Quand je pense à ma famille
Hunter et Travis dans le visage de Jane - Paris Texas de Wim Wenders
Quand je pense à ma famille, comme dans un paysage de brouillard. Quand je pense à ma famille comme dans un théâtre d'ombres. Toutes ces vies extraordinaires dont je ne connais rien, si peu, ces gens attachants, de fortes personnalités pour beaucoup, je me demande Est-ce la même chose chez les autres ? Que sait-on de nos familles, quand on remonte les générations au-delà des grands-parents ? Parfois je me dis que tout cela n'est qu'un rêve, que je suis de passage, comme au cinéma, film après film.
Mujea dit ceci
Tout cela est bien mystérieux.
Finalement, je me rends compte que je me suis prise à ton jeu, Jaume. Et c'est déjà fini, quel dommage. Chaque personnage se confond avec son actrice, son acteur.
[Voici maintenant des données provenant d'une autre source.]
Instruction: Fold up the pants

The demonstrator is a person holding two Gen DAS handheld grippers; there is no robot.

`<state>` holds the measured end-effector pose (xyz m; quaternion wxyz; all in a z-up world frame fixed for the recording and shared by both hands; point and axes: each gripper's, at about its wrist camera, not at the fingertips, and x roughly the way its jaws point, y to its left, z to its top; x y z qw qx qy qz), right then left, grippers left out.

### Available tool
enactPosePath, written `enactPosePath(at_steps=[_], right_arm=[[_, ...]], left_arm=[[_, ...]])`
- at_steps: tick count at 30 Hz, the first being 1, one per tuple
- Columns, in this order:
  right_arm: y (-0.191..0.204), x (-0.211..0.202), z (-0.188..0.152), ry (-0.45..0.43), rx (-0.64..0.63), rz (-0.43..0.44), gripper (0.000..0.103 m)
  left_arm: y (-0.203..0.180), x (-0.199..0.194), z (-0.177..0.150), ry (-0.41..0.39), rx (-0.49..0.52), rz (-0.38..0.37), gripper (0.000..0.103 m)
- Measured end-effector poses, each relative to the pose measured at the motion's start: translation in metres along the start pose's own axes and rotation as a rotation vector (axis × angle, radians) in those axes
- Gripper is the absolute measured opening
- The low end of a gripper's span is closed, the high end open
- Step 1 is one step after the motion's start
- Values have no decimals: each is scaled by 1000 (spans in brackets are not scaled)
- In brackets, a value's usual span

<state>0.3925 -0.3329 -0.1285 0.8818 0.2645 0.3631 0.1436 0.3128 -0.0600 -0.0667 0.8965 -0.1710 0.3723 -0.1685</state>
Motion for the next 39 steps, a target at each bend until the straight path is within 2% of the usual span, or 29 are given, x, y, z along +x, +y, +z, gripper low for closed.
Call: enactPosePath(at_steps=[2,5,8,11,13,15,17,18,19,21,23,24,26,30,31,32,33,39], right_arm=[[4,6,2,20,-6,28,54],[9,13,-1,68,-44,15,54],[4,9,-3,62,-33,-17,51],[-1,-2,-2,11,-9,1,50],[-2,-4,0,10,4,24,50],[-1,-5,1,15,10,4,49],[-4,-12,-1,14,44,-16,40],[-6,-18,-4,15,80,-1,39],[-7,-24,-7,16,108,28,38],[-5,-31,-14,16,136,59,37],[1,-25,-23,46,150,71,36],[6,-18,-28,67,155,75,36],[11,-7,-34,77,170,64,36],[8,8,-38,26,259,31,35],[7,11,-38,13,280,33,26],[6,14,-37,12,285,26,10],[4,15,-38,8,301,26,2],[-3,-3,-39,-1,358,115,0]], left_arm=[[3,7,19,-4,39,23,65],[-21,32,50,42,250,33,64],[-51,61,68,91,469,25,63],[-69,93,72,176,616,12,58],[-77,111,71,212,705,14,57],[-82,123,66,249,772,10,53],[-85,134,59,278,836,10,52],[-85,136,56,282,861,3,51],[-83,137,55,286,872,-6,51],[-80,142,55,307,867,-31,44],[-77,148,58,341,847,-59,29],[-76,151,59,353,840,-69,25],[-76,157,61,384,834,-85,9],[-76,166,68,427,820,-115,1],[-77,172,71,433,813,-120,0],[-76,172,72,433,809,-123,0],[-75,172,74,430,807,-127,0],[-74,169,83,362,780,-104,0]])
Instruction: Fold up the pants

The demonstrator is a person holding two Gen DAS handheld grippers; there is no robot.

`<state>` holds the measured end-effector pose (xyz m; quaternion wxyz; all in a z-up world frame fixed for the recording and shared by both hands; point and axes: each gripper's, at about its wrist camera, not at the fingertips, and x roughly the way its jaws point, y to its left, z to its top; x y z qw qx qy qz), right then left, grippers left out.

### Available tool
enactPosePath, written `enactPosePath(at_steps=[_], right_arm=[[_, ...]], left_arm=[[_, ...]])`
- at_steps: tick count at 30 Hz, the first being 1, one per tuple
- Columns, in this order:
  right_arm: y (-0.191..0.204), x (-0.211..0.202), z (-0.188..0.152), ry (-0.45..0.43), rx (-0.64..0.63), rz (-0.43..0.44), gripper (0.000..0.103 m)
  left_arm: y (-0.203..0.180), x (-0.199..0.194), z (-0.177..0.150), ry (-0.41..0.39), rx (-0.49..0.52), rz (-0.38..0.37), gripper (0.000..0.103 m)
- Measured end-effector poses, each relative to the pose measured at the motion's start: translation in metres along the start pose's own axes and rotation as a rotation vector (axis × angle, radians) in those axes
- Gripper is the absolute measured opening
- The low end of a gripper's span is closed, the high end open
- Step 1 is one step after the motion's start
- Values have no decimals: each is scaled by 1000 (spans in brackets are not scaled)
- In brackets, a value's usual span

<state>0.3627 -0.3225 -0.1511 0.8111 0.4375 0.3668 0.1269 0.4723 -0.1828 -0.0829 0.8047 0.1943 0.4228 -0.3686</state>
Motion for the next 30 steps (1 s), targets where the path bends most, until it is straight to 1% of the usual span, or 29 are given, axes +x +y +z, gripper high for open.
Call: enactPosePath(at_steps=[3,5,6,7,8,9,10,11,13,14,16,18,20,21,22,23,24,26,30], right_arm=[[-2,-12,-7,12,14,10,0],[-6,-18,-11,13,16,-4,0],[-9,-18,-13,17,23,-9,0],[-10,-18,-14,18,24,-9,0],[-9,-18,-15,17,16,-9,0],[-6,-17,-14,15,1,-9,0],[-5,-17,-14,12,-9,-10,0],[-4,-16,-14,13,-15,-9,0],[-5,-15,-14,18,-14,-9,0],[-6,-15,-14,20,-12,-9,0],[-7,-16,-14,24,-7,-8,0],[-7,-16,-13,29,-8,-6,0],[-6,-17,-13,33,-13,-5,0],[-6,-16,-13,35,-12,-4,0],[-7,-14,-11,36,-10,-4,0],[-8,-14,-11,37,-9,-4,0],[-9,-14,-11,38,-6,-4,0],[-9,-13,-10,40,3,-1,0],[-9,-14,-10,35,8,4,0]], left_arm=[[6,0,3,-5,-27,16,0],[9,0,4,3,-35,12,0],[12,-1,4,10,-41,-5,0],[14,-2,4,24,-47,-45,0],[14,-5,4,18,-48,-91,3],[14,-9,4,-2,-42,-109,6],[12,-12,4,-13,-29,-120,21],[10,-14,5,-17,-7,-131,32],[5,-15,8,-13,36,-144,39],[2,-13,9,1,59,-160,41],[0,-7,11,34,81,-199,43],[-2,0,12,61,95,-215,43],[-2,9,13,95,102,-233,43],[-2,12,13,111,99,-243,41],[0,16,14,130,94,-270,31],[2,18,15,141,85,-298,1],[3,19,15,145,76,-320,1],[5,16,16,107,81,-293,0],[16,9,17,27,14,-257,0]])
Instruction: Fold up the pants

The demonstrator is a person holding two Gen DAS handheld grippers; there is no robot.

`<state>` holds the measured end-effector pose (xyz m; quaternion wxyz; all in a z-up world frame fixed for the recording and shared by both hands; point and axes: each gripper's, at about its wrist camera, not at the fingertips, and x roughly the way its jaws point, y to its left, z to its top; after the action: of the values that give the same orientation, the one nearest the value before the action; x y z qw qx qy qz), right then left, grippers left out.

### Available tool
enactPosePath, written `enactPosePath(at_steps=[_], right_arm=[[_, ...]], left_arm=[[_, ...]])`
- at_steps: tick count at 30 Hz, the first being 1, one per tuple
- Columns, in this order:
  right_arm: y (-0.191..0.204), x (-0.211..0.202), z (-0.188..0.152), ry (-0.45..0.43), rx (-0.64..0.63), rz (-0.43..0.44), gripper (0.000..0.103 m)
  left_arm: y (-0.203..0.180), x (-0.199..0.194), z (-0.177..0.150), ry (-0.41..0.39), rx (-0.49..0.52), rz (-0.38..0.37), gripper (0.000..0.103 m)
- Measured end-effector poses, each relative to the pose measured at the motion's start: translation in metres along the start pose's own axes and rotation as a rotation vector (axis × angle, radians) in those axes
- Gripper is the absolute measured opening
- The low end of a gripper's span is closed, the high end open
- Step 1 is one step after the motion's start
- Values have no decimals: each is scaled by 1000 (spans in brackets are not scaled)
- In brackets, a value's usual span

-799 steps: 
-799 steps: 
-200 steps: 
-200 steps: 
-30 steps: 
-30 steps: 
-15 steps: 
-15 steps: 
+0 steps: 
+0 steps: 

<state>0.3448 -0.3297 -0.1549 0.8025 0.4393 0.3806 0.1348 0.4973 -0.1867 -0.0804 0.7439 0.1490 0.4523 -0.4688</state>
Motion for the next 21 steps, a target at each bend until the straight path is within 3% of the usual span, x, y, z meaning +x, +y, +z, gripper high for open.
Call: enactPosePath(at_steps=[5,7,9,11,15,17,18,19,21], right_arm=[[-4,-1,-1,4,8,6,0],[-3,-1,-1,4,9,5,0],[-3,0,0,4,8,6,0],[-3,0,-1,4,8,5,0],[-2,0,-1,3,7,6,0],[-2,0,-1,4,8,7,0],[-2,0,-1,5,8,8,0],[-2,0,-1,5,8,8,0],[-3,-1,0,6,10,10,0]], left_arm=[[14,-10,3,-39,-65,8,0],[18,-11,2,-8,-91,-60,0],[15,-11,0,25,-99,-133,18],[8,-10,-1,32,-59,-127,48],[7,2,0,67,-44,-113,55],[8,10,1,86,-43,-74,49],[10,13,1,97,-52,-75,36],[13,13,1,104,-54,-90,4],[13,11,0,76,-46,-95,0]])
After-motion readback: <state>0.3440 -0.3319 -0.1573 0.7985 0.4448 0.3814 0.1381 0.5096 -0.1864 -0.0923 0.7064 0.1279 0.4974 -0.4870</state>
Mais aussi tous ces films dont tu n'as pas parlé, qui arrivent à la mémoire, sortis des profondeurs de l'oubli, comme dans Je t'aime, je t'aime, ces bulles de vie passée qui remontent à la surface d'une eau trouble.
Tous ces instants de cinéma qui se bousculent dans ma tête, ces images inoubliables, ces musiques, comme celle, étrange, de Profondo Rosso (Giorgio Gaslini, pianiste, et Goblin, groupe de rock progressif italien).
Je dis bien instants de cinéma, parce que, note bien Jaume, ta famille cinéma pour de vrai, je n'y crois pas une minute.